Fed hikes interest rate by 0. 25 point to curb inflation; banking crisis might snowball

The US Federal Reserve on March 22 announced a quarter point-hike in interest rates, refusing to lower guard on a persistently high inflation but assured markets battered by a banking crisis that it has enough firepower to avert a contagion.

The Fed increased its funds target rate to a range of 4.75-5 percent, a level last seen prior to the 2007-08 global financial crisis.

The hike in rates, which came broadly on the expected lines, will further add to the cost of funds and refuel the risks of a potential recession that will have rippling effects not only in the world’s largest economy but elsewhere on the globe. The rate hike was necessitated by a sticky high inflation.

The Fed, in its statement, noted that the US banking system is “sound and resilient”, but the recent developments in the banking sector “are likely to result in tighter credit conditions for households and businesses and to weigh on economic activity, hiring, and inflation”.

Fed policymakers projected rates would end 2023 at about 5.1 percent, unchanged from their median estimate from the last round of forecasts in December.
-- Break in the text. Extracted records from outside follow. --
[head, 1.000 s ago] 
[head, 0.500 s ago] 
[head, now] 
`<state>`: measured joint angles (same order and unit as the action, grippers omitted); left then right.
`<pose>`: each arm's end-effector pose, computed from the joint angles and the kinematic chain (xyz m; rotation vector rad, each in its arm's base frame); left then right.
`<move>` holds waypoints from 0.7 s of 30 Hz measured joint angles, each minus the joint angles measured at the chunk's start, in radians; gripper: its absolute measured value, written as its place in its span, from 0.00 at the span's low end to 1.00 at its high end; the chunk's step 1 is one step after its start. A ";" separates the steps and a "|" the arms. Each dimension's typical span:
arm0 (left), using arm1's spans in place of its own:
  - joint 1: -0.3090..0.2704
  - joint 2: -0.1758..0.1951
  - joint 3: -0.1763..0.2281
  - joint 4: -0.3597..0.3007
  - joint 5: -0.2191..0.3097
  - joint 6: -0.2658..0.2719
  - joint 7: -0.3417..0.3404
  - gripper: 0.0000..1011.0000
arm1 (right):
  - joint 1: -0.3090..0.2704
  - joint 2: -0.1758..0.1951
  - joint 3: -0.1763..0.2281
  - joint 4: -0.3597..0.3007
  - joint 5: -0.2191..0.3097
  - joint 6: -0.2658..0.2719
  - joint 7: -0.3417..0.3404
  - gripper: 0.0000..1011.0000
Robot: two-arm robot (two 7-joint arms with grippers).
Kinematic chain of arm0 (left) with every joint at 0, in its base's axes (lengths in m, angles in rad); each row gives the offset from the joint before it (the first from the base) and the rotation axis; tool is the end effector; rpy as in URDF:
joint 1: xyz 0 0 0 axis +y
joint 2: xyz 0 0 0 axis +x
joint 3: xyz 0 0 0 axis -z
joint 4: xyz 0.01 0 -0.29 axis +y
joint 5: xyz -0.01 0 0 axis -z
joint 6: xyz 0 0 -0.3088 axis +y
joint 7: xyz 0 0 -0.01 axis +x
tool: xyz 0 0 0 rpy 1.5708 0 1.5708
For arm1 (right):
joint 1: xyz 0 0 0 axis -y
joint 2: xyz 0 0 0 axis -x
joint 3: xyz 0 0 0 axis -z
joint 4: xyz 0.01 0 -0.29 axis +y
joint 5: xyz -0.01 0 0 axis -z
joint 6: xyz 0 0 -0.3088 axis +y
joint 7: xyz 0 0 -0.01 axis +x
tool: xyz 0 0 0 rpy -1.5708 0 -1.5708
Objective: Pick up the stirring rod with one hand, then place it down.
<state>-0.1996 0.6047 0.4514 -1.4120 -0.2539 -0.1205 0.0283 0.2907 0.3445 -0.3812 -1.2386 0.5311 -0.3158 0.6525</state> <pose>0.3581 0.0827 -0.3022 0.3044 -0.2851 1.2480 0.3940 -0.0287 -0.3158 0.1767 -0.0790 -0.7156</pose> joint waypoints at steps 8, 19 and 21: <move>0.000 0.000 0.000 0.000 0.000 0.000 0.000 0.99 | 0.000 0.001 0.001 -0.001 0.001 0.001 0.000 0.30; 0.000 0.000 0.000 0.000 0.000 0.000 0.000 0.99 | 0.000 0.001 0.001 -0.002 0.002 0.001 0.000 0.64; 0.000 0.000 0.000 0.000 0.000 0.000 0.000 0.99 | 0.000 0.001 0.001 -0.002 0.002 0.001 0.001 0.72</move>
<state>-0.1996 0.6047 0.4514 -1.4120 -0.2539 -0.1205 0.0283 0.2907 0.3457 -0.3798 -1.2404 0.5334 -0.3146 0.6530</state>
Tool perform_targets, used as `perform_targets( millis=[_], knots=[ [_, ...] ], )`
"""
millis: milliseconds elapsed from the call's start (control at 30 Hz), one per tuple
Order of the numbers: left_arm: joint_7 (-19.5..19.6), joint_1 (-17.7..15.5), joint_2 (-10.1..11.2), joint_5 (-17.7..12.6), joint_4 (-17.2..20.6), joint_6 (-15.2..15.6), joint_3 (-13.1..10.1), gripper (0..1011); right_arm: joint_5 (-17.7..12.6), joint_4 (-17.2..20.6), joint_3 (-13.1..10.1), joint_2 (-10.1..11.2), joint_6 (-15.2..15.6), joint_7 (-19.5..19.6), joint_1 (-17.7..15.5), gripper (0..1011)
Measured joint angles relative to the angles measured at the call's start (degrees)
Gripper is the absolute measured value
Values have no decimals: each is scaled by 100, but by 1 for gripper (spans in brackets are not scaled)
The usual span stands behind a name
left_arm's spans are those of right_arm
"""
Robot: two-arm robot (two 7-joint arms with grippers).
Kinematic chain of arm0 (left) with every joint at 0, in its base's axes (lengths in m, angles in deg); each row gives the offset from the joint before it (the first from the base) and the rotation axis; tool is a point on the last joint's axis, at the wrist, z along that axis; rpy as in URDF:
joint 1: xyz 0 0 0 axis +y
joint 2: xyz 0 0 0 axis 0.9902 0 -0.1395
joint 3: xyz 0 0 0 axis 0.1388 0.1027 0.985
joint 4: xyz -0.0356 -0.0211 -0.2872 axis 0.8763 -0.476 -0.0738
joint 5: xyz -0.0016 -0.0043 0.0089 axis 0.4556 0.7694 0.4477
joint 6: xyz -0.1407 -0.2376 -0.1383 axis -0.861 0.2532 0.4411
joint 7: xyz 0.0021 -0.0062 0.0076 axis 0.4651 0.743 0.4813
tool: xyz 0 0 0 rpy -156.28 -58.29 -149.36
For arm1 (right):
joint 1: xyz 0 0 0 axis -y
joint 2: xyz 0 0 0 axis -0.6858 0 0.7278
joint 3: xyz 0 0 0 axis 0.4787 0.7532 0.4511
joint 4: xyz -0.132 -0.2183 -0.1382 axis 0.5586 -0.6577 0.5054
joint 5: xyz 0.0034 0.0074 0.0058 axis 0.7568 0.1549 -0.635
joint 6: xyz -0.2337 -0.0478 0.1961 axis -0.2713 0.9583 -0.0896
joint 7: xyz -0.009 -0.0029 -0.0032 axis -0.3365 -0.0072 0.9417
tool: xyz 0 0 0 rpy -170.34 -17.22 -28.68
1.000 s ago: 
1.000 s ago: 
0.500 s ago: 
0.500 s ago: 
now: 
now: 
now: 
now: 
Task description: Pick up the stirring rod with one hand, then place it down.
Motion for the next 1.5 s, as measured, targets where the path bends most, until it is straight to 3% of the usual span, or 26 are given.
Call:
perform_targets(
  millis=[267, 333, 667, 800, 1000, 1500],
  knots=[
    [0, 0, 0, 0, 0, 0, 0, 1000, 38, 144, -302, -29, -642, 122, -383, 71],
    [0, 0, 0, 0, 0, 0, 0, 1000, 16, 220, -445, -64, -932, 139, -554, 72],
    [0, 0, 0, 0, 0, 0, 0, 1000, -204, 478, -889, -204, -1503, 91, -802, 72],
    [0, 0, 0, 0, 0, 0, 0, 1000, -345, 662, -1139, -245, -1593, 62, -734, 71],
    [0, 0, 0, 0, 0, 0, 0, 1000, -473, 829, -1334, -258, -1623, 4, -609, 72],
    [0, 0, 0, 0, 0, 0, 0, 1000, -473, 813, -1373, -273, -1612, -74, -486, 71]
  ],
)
The median 2024 projection rose to 4.3 percent from 4.1 percent.

The hike and forecasts suggest policymakers remain firmly focused on bringing down inflation to their 2 percent goal, indicating they see rising prices — especially based on recent data — as a bigger growth threat than the bank turmoil. It also projects confidence that the economy and financial system remain healthy enough to withstand the string of bank collapses.

The Fed action came days after Silicon Valley Bank and at least two other regional banks failed after mounting losses on their bond portfolio and large-scale fund withdrawals from depositors cracked their balance-sheets, forcing regulators to shut down these entities.

The banking crisis kicked off a major sell off across stock markets and somewhat triggered the downfall of global banking major Credit Suisse which was merged with UBS in a Swiss-government brokered deal.

The Fed assured markets that it has enough firepower to handle the banking crisis and reiterated that the broader banking sector is reinforced with adequate safeguards in terms of capital adequacy. In the aftermath of the Credit Suisse debacle, global central banks led by Fed had announced a dollar swap facility to ensure enough liquidity in the system.

The Fed’s rate hike will have ramifications on the policy rates of other central banks including the Reserve Bank of India (RBI), whose Monetary Policy Committee (MPC) is set to meet in April to decide the next course of policy action.